# The task:
Return all of the data exactly, omitting any images.

# Data to examine:
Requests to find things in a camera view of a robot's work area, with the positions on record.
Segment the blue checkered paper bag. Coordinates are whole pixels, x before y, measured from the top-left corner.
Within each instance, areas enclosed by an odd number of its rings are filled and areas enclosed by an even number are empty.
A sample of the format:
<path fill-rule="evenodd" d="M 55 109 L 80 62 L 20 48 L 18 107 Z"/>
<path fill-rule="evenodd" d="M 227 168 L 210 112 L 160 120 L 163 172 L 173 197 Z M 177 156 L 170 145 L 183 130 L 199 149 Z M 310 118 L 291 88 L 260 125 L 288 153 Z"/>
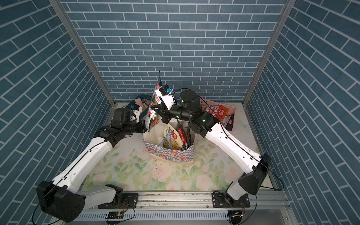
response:
<path fill-rule="evenodd" d="M 169 122 L 169 124 L 175 129 L 177 128 L 178 123 L 179 122 L 176 119 L 171 119 Z M 149 153 L 155 158 L 158 158 L 163 161 L 184 164 L 184 165 L 191 164 L 194 160 L 194 144 L 189 146 L 187 150 L 183 149 L 181 151 L 164 148 L 161 145 L 164 140 L 164 125 L 165 123 L 159 122 L 156 126 L 154 126 L 151 129 L 151 131 L 147 131 L 142 135 L 143 142 L 146 148 L 148 149 Z"/>

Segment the black seasoning packet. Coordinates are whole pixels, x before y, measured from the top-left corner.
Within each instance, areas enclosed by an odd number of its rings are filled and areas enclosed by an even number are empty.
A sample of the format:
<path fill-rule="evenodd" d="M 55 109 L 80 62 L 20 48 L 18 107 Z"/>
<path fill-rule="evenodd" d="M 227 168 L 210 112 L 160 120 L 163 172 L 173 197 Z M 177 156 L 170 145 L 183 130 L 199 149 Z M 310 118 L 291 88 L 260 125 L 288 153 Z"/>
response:
<path fill-rule="evenodd" d="M 181 141 L 183 142 L 182 148 L 184 150 L 187 150 L 189 148 L 189 146 L 190 146 L 190 142 L 189 142 L 189 139 L 187 137 L 186 130 L 184 129 L 184 127 L 180 123 L 177 124 L 176 129 L 177 129 L 177 131 L 178 131 L 178 133 L 180 135 Z"/>

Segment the white green red packet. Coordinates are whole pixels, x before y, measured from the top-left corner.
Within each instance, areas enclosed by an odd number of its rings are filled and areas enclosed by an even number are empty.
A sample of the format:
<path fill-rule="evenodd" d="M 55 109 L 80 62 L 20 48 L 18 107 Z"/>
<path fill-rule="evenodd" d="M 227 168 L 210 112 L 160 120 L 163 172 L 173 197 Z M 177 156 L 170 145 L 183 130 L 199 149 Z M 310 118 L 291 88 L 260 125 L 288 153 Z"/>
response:
<path fill-rule="evenodd" d="M 148 131 L 151 131 L 151 129 L 159 123 L 158 114 L 154 110 L 152 110 L 151 106 L 158 105 L 161 102 L 156 94 L 156 90 L 158 90 L 161 86 L 162 86 L 162 81 L 161 81 L 161 78 L 159 77 L 157 80 L 156 87 L 153 92 L 153 96 L 152 96 L 152 99 L 151 99 L 151 102 L 150 102 L 150 105 L 148 108 L 147 115 L 145 117 L 145 123 L 147 125 Z"/>

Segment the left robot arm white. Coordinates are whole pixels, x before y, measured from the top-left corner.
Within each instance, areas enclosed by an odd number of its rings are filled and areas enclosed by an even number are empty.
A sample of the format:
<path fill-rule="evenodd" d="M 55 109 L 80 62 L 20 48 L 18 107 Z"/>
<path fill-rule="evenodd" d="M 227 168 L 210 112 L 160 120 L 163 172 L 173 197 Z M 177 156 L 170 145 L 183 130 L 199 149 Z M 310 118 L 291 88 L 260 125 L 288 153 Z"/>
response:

# Written solution:
Requests to find things in a camera view of a robot's work area, with the positions on record.
Segment the blue checkered paper bag. Coordinates are whole pixels, x before y, measured from the top-left corner.
Within each instance, areas enclosed by an odd number of its rings are filled and areas enclosed by an even number are empty.
A sample of the format:
<path fill-rule="evenodd" d="M 55 109 L 80 62 L 20 48 L 18 107 Z"/>
<path fill-rule="evenodd" d="M 227 168 L 210 112 L 160 120 L 163 172 L 173 197 Z M 177 156 L 170 145 L 183 130 L 199 149 Z M 310 118 L 291 88 L 260 125 L 288 153 Z"/>
response:
<path fill-rule="evenodd" d="M 169 122 L 169 124 L 175 129 L 177 128 L 178 123 L 179 122 L 176 119 L 171 119 Z M 149 153 L 155 158 L 158 158 L 163 161 L 184 164 L 184 165 L 191 164 L 194 160 L 194 144 L 189 146 L 187 150 L 183 149 L 181 151 L 164 148 L 161 145 L 164 140 L 164 125 L 165 123 L 159 122 L 156 126 L 154 126 L 151 129 L 151 131 L 147 131 L 142 135 L 143 142 L 146 148 L 148 149 Z"/>

Segment the black seasoning packet. Coordinates are whole pixels, x before y, measured from the top-left corner.
Within each instance, areas enclosed by an odd number of its rings are filled and areas enclosed by an even number are empty.
A sample of the format:
<path fill-rule="evenodd" d="M 55 109 L 80 62 L 20 48 L 18 107 Z"/>
<path fill-rule="evenodd" d="M 227 168 L 210 112 L 160 120 L 163 172 L 173 197 Z M 177 156 L 170 145 L 183 130 L 199 149 Z M 310 118 L 291 88 L 260 125 L 288 153 Z"/>
response:
<path fill-rule="evenodd" d="M 181 141 L 183 142 L 182 148 L 184 150 L 187 150 L 189 148 L 189 146 L 190 146 L 190 142 L 189 142 L 189 139 L 187 137 L 186 130 L 184 129 L 184 127 L 180 123 L 177 124 L 176 129 L 177 129 L 177 131 L 178 131 L 178 133 L 180 135 Z"/>

Segment the white green red packet. Coordinates are whole pixels, x before y, measured from the top-left corner.
Within each instance, areas enclosed by an odd number of its rings are filled and areas enclosed by an even number are empty.
A sample of the format:
<path fill-rule="evenodd" d="M 55 109 L 80 62 L 20 48 L 18 107 Z"/>
<path fill-rule="evenodd" d="M 227 168 L 210 112 L 160 120 L 163 172 L 173 197 Z M 177 156 L 170 145 L 183 130 L 199 149 Z M 310 118 L 291 88 L 260 125 L 288 153 Z"/>
response:
<path fill-rule="evenodd" d="M 148 131 L 151 131 L 151 129 L 159 123 L 158 114 L 154 110 L 152 110 L 151 106 L 158 105 L 161 102 L 156 94 L 156 90 L 158 90 L 161 86 L 162 86 L 162 81 L 161 81 L 161 78 L 159 77 L 157 80 L 156 87 L 153 92 L 153 96 L 152 96 L 152 99 L 151 99 L 151 102 L 150 102 L 150 105 L 148 108 L 147 115 L 145 117 L 145 123 L 147 125 Z"/>

Segment the left robot arm white. Coordinates are whole pixels, x before y, measured from the top-left corner.
Within each instance, areas enclosed by an odd number of its rings are filled and areas enclosed by an even number are empty.
A sample of the format:
<path fill-rule="evenodd" d="M 55 109 L 80 62 L 20 48 L 18 107 Z"/>
<path fill-rule="evenodd" d="M 227 168 L 210 112 L 160 120 L 163 172 L 173 197 Z M 177 156 L 170 145 L 183 130 L 199 149 Z M 310 118 L 291 88 L 260 125 L 288 153 Z"/>
response:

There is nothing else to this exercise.